Tous les modes d’action ont leur pertinence. À Youth for Climate, nous tenons au principe de la diversité des tactiques. Les opérations plus calmes permettent de sensibiliser l’opinion publique et d’introduire des gens dans le militantisme. Les actions plus radicales sont importantes dans la mesure où elles ont une portée plus forte médiatiquement et peuvent inverser le rapport de force. La question du mode d’action est perçue différemment selon les générations. Les militants les plus anciens dans nos mouvements étaient plus sur des opérations de sensibilisation. Cette question des modes d’action nous divise. Récemment, de nombreux militants sont partis, car après quelques années, ils ne croient plus à l’impact que peut avoir leur combat. Les nouveaux sont peut-être plus radicaux comme chez Dernière Rénovation. Ils n’ont pas peur de déranger les gens dans leur quotidien. À Youth for Climate, nous sommes plutôt en désaccord avec ce type d’actions. Quand ils bloquent le périphérique, ils dérangent des gens qui veulent juste aller au travail. Nous nous sommes rejoints sur l’action Béton lyonnais car nous visions une entreprise qui continue d’exercer dans la métropole alors qu’elle n’en a plus le droit et qu’elle pollue l’eau des environs.
“Les boomers ne sont pas les seuls à avoir pillé la planète. Notre génération le fait aussi”
Avez-vous l’impression de crier dans le désert ?
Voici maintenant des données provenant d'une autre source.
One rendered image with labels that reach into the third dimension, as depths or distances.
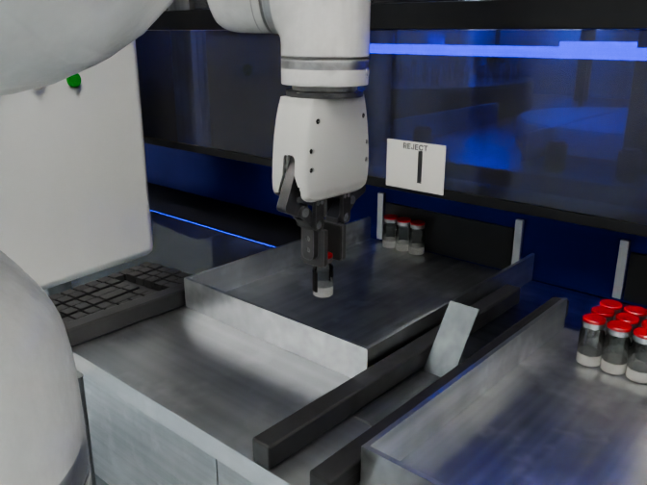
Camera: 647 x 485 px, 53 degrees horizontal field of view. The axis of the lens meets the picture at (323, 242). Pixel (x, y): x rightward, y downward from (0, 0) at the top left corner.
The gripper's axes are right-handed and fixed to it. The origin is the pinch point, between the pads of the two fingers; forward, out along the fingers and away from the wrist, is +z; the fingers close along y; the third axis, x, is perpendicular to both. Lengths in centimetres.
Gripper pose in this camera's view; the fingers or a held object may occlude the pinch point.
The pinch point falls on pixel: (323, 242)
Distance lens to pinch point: 67.4
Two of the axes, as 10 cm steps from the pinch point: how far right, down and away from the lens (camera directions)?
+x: 7.5, 2.1, -6.3
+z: -0.1, 9.5, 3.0
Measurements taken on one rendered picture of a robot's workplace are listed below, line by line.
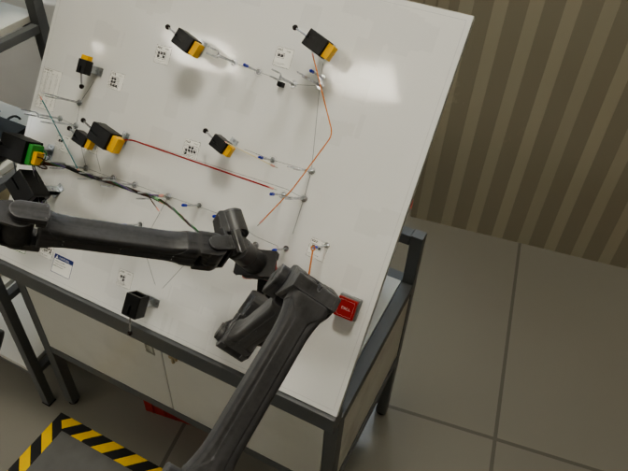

Il y a un épuisement des militants qui étaient là depuis le début, une fatigue s’est créée entre ce qu’ils ont fait et les résultats. Certains ont l’impression de crier dans le désert. Ils ont été très actifs lors des grèves pour le climat après l’appel de Greta Thunberg, mais ils n’ont vu aucun changement. Ces grèves, moi, je ne les ai pas faites. Je viens de la campagne et personne ne faisait grève le vendredi après-midi dans mon lycée.